The task
Your reply should hold only the lines from the records below where "fruit" occurs.

___ Records to process ___

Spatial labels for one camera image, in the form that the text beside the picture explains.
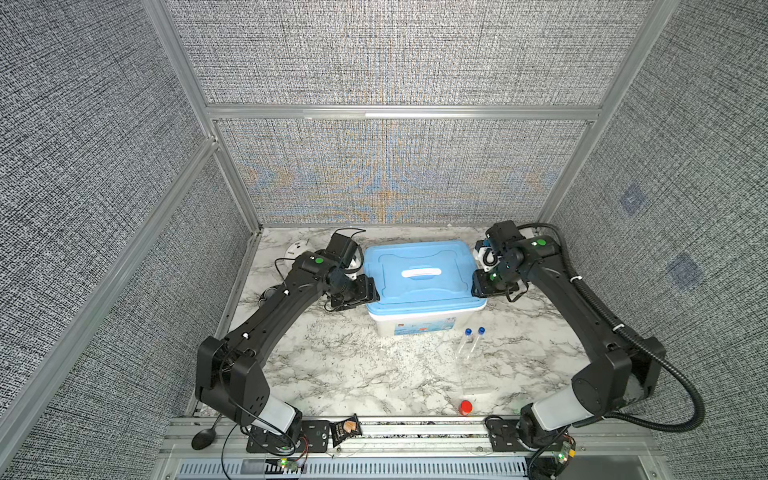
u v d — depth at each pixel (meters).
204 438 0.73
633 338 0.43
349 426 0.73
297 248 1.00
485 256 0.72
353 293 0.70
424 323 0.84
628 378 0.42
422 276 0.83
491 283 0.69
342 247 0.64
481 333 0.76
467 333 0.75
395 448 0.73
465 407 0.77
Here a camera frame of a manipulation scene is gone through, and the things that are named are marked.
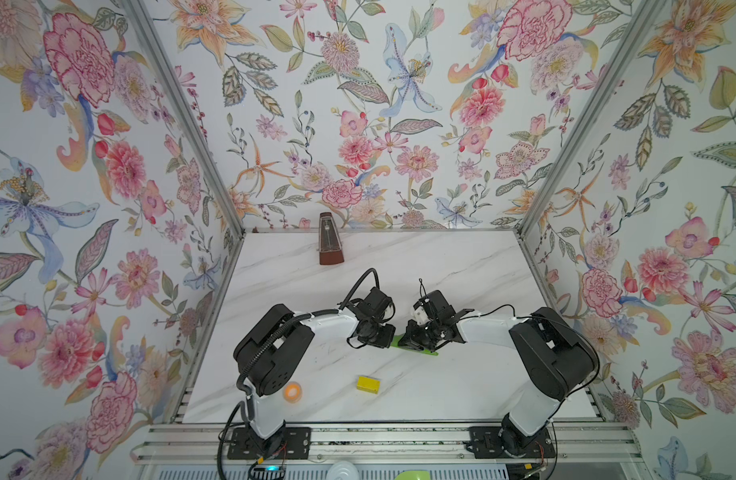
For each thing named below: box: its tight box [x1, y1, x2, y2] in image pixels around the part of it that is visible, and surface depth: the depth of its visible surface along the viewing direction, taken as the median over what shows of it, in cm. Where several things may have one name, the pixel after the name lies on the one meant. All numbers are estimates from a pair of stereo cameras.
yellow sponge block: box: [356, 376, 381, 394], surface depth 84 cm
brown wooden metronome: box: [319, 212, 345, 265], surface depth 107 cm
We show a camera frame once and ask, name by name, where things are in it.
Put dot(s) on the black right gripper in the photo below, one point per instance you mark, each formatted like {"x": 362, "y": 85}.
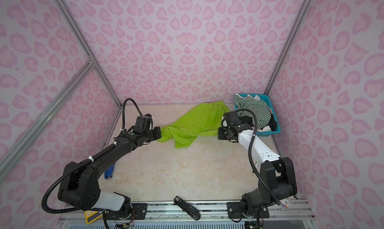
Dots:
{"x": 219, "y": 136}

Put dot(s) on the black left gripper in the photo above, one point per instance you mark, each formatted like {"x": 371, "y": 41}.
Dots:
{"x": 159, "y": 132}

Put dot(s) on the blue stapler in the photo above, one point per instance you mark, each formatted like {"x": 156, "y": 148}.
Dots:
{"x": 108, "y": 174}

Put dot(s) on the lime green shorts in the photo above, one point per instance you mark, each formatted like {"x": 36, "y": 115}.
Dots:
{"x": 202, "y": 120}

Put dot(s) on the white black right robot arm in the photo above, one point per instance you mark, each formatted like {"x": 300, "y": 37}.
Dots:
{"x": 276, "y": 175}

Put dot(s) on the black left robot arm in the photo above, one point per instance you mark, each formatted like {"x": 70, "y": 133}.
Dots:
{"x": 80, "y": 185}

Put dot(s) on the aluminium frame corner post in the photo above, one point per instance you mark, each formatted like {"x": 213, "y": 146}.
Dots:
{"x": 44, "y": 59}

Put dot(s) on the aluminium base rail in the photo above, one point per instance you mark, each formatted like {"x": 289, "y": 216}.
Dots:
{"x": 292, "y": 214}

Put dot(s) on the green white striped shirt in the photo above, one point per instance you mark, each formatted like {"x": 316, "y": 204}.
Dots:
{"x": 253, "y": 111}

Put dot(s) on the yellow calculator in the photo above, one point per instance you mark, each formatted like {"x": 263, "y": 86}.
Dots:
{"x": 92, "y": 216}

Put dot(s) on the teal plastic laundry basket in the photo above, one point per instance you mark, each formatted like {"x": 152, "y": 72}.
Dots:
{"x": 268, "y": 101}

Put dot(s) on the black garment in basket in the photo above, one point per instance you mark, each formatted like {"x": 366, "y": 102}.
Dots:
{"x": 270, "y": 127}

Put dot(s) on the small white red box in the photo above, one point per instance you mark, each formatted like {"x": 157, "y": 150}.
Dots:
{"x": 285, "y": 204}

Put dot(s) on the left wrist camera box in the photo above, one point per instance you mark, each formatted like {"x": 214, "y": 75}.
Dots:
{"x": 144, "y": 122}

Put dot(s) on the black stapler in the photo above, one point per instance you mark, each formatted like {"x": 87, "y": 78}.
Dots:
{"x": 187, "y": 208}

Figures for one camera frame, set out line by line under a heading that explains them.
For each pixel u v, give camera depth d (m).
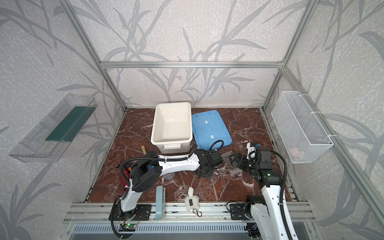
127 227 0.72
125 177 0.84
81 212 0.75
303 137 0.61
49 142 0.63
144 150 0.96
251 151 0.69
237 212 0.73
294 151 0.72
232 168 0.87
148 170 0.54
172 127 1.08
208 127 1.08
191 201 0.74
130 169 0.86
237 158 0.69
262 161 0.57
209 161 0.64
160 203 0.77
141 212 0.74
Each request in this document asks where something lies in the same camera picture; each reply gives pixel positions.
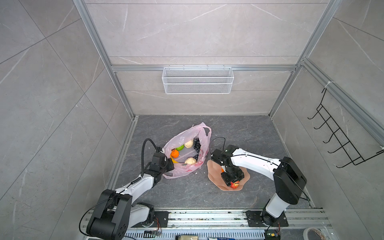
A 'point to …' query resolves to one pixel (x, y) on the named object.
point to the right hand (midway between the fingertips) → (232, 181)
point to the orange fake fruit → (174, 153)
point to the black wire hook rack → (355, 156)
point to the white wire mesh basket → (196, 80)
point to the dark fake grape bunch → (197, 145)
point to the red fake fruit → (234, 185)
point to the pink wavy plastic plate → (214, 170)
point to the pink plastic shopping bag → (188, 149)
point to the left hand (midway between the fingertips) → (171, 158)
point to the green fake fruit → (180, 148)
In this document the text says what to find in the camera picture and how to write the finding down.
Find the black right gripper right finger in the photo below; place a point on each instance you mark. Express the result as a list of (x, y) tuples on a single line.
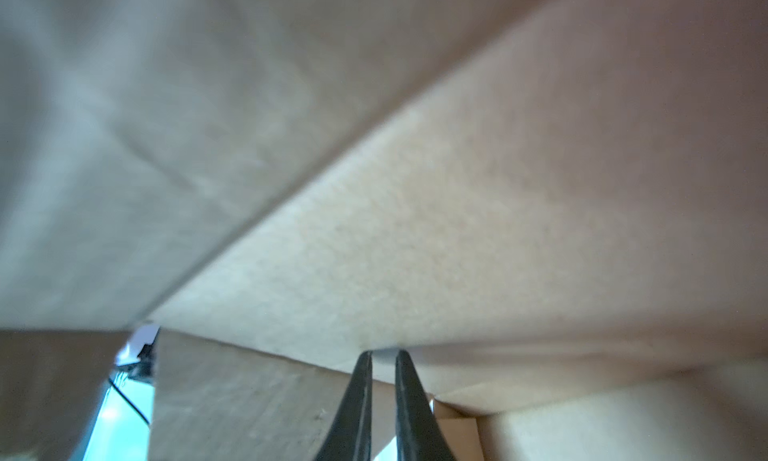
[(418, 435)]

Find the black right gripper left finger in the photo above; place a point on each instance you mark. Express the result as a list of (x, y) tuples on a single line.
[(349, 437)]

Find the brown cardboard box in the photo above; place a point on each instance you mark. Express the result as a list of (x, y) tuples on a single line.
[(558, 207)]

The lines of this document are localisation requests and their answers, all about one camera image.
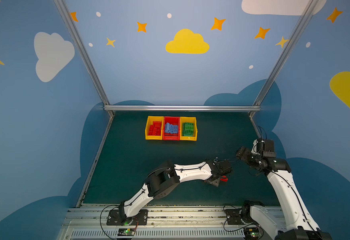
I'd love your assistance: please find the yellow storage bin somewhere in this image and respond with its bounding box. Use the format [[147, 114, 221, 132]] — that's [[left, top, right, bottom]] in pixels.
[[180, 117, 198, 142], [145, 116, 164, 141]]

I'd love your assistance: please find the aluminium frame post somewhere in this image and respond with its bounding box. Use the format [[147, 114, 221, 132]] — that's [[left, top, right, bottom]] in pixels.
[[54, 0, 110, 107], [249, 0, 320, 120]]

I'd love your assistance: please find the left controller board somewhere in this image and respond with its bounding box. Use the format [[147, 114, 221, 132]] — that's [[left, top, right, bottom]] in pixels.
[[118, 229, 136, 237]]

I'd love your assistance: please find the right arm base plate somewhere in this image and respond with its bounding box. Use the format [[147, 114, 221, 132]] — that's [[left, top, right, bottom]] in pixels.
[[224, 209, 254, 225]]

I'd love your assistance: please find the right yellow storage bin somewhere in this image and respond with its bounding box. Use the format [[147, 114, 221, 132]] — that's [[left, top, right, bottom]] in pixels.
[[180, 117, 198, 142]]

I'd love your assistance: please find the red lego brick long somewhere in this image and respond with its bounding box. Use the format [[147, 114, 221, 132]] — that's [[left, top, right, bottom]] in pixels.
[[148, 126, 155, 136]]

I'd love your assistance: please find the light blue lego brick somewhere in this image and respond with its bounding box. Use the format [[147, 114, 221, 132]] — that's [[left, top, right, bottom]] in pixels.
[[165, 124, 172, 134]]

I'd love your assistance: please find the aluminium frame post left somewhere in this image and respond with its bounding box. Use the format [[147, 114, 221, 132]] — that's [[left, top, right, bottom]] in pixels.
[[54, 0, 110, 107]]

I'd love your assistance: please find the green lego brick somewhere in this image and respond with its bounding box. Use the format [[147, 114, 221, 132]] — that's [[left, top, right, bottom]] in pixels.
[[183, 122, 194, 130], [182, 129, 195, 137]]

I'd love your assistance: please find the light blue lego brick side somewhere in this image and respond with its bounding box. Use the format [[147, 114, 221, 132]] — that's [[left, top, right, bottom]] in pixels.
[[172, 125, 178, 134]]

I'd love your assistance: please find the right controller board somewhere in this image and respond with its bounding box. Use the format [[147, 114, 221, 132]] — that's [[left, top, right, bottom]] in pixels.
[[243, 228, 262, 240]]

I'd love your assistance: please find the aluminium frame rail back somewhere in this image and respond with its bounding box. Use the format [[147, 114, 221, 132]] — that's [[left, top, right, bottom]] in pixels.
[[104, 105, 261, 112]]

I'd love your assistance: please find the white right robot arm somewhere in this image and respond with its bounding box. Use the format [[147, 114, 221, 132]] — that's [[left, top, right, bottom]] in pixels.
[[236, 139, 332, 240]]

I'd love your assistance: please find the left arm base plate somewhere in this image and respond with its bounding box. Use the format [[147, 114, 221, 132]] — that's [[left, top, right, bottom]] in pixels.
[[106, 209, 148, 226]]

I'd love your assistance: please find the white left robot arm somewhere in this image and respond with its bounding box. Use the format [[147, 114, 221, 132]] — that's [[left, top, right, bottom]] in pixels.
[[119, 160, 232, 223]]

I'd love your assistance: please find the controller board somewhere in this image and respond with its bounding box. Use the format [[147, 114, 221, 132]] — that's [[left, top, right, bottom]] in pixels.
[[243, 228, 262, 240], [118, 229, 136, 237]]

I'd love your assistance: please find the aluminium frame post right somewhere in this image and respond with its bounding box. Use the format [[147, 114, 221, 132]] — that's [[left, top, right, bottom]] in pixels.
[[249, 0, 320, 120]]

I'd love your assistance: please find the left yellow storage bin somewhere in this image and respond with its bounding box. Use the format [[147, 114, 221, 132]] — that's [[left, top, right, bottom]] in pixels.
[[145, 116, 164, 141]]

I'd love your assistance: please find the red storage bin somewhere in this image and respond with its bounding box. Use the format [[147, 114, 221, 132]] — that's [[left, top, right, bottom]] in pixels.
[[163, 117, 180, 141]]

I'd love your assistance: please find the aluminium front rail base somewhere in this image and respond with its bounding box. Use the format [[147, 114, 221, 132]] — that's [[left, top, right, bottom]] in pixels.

___

Response to the task
point to the orange fake fruit → (174, 153)
point to the red fake fruit → (234, 185)
point to the green fake fruit → (180, 148)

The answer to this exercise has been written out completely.